_WHAT YOU HAVE TO DO_
Take the entries below and print all of them exactly, please.
─── INPUT DATA
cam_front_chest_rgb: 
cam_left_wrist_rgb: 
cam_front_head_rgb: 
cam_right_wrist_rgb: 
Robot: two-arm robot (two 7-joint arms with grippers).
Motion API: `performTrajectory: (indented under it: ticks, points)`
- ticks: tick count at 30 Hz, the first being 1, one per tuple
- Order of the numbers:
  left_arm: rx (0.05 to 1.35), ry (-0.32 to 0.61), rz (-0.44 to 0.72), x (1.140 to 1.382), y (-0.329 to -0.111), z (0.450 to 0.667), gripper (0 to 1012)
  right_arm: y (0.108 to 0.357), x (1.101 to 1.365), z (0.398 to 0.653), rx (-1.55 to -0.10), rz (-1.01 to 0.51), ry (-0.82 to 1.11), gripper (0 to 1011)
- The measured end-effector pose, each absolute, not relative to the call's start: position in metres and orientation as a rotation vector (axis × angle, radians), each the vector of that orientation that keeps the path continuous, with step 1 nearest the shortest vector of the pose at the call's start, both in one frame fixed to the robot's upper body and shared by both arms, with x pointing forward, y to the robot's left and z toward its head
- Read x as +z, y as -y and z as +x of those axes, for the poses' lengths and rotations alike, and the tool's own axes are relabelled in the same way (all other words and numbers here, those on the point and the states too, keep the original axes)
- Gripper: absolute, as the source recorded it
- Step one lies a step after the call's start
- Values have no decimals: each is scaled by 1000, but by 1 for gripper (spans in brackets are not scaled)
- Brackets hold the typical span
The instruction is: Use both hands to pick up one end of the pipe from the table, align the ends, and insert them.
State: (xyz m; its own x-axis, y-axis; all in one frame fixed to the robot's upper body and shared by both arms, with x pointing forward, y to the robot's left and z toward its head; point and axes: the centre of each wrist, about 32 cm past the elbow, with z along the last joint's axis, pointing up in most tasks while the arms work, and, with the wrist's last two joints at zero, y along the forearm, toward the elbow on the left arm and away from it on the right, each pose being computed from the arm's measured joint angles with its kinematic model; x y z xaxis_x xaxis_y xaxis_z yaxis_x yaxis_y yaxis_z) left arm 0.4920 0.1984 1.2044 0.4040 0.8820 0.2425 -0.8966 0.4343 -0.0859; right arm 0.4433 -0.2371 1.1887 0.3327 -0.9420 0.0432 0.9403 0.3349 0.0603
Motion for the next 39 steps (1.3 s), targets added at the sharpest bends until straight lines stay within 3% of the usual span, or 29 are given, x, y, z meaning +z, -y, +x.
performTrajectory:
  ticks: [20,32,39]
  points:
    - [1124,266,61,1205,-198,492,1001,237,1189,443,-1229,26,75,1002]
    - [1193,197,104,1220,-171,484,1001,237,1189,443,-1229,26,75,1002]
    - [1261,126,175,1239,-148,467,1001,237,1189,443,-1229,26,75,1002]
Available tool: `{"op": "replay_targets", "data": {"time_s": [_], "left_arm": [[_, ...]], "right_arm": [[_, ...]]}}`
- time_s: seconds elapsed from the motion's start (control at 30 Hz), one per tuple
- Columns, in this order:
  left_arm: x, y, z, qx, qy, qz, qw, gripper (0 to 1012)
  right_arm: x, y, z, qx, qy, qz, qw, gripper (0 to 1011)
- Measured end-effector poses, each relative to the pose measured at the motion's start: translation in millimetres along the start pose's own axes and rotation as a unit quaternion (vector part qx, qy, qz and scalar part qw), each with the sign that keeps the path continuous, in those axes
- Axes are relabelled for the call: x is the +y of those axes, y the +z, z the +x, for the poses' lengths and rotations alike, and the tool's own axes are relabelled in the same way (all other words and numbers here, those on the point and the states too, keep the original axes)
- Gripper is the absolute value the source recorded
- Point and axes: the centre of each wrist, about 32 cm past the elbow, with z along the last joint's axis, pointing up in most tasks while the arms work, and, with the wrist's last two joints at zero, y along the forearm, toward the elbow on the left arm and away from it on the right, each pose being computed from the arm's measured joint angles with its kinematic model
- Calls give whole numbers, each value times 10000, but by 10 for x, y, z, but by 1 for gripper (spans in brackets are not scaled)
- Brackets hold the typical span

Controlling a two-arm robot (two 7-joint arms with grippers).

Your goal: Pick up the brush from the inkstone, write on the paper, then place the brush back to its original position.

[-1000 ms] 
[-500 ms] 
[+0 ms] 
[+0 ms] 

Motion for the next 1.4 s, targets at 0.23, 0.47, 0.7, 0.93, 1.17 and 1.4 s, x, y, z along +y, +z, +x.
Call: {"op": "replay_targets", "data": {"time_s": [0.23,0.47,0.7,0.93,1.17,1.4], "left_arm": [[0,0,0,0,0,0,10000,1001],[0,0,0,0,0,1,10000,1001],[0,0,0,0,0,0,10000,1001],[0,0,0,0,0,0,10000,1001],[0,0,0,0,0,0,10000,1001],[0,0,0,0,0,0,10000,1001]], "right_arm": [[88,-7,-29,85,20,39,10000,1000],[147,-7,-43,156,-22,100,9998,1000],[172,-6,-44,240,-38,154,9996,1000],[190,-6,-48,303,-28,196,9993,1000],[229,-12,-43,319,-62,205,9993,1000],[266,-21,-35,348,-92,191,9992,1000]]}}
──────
_SOLUTION_
cam_front_chest_rgb: 
cam_left_wrist_rgb: 
cam_front_head_rgb: 
cam_right_wrist_rgb: 
Robot: two-arm robot (two 7-joint arms with grippers).
Motion API: `performTrajectory: (indented under it: ticks, points)`
- ticks: tick count at 30 Hz, the first being 1, one per tuple
- Order of the numbers:
  left_arm: rx (0.05 to 1.35), ry (-0.32 to 0.61), rz (-0.44 to 0.72), x (1.140 to 1.382), y (-0.329 to -0.111), z (0.450 to 0.667), gripper (0 to 1012)
  right_arm: y (0.108 to 0.357), x (1.101 to 1.365), z (0.398 to 0.653), rx (-1.55 to -0.10), rz (-1.01 to 0.51), ry (-0.82 to 1.11), gripper (0 to 1011)
- The measured end-effector pose, each absolute, not relative to the call's start: position in metres and orientation as a rotation vector (axis × angle, radians), each the vector of that orientation that keeps the path continuous, with step 1 nearest the shortest vector of the pose at the call's start, both in one frame fixed to the robot's upper body and shared by both arms, with x pointing forward, y to the robot's left and z toward its head
- Read x as +z, y as -y and z as +x of those axes, for the poses' lengths and rotations alike, and the tool's own axes are relabelled in the same way (all other words and numbers here, those on the point and the states too, keep the original axes)
- Gripper: absolute, as the source recorded it
- Step one lies a step after the call's start
- Values have no decimals: each is scaled by 1000, but by 1 for gripper (spans in brackets are not scaled)
- Brackets hold the typical span
The instruction is: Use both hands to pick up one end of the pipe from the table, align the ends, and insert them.
State: (xyz m; its own x-axis, y-axis; all in one frame fixed to the robot's upper body and shared by both arms, with x pointing forward, y to the robot's left and z toward its head; point and axes: the centre of each wrist, about 32 cm past the elbow, with z along the last joint's axis, pointing up in most tasks while the arms work, and, with the wrist's last two joints at zero, y along the forearm, toward the elbow on the left arm and away from it on the right, each pose being computed from the arm's measured joint angles with its kinematic model; x y z xaxis_x xaxis_y xaxis_z yaxis_x yaxis_y yaxis_z) left arm 0.4920 0.1984 1.2044 0.4040 0.8820 0.2425 -0.8966 0.4343 -0.0859; right arm 0.4433 -0.2371 1.1887 0.3327 -0.9420 0.0432 0.9403 0.3349 0.0603
Motion for the next 39 steps (1.3 s), targets added at the sharpest bends until straight lines stay within 3% of the usual span, or 29 are given, x, y, z meaning +z, -y, +x.
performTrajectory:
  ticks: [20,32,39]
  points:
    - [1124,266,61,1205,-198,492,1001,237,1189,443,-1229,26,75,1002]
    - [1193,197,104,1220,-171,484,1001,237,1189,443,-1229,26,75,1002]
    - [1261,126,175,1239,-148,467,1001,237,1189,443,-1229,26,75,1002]
Available tool: `{"op": "replay_targets", "data": {"time_s": [_], "left_arm": [[_, ...]], "right_arm": [[_, ...]]}}`
- time_s: seconds elapsed from the motion's start (control at 30 Hz), one per tuple
- Columns, in this order:
  left_arm: x, y, z, qx, qy, qz, qw, gripper (0 to 1012)
  right_arm: x, y, z, qx, qy, qz, qw, gripper (0 to 1011)
- Measured end-effector poses, each relative to the pose measured at the motion's start: translation in millimetres along the start pose's own axes and rotation as a unit quaternion (vector part qx, qy, qz and scalar part qw), each with the sign that keeps the path continuous, in those axes
- Axes are relabelled for the call: x is the +y of those axes, y the +z, z the +x, for the poses' lengths and rotations alike, and the tool's own axes are relabelled in the same way (all other words and numbers here, those on the point and the states too, keep the original axes)
- Gripper is the absolute value the source recorded
- Point and axes: the centre of each wrist, about 32 cm past the elbow, with z along the last joint's axis, pointing up in most tasks while the arms work, and, with the wrist's last two joints at zero, y along the forearm, toward the elbow on the left arm and away from it on the right, each pose being computed from the arm's measured joint angles with its kinematic model
- Calls give whole numbers, each value times 10000, but by 10 for x, y, z, but by 1 for gripper (spans in brackets are not scaled)
- Brackets hold the typical span

Controlling a two-arm robot (two 7-joint arms with grippers).

Your goal: Pick up the brush from the inkstone, write on the paper, then place the brush back to its original position.

[-1000 ms] 
[-500 ms] 
[+0 ms] 
[+0 ms] 

Motion for the next 1.4 s, targets at 0.23, 0.47, 0.7, 0.93, 1.17 and 1.4 s, x, y, z along +y, +z, +x.
Call: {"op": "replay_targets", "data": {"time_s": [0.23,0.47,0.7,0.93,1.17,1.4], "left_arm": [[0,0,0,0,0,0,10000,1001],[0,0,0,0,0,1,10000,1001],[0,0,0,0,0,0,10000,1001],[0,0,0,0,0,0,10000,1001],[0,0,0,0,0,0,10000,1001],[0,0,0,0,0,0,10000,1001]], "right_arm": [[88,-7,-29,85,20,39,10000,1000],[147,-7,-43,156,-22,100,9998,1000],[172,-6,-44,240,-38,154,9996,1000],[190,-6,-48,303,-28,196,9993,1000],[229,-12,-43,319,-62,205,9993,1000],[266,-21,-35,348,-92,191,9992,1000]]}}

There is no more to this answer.